- What the task requires: Leaving out the images, return the data below exactly as it is written.
━━━━━ Given material ━━━━━
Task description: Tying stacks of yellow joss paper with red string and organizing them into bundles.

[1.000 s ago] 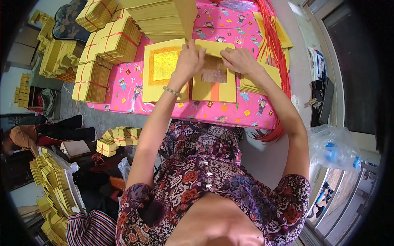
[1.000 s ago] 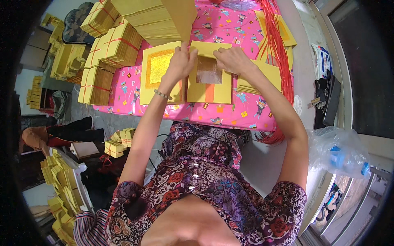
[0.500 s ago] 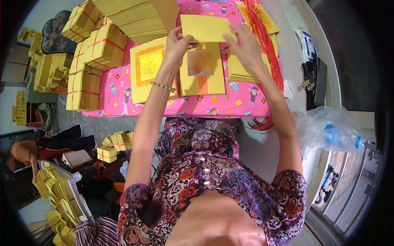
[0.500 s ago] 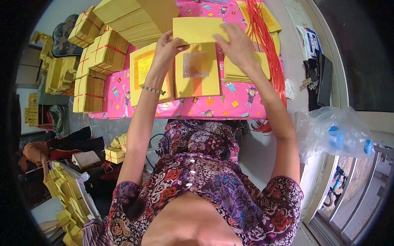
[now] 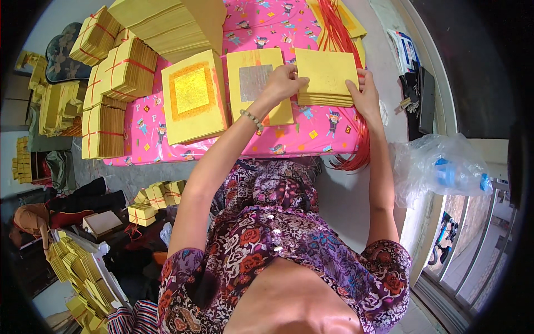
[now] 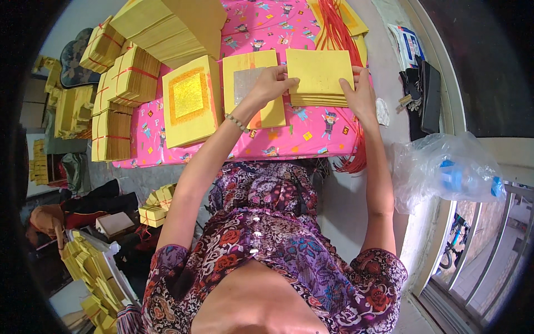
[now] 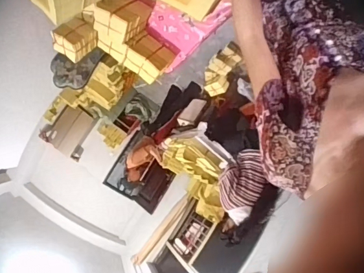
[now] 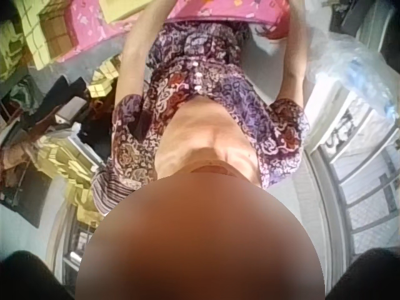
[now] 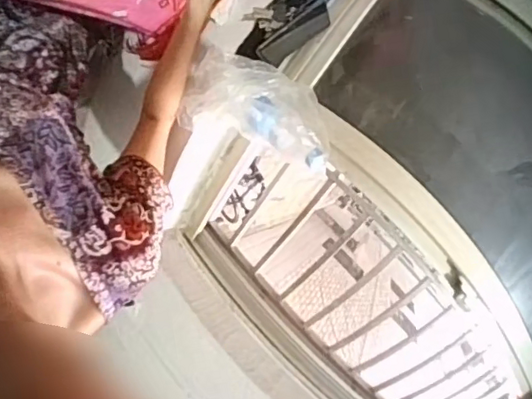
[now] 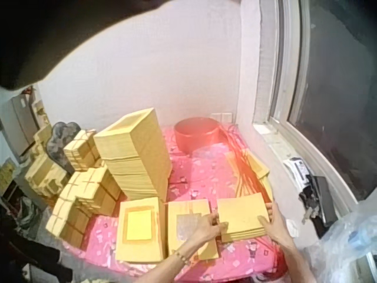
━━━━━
- Task result:
Task description: Tying stacks of yellow joss paper with red string and organizing them into bundles.

[1.000 s ago] 
[1.000 s ago] 
[0.500 s ago] 
[0.500 s ago] 
[now] 
[now] 
[now] 
[now] 
[now] 
[now] 

The response is finished, and the exercise is complete.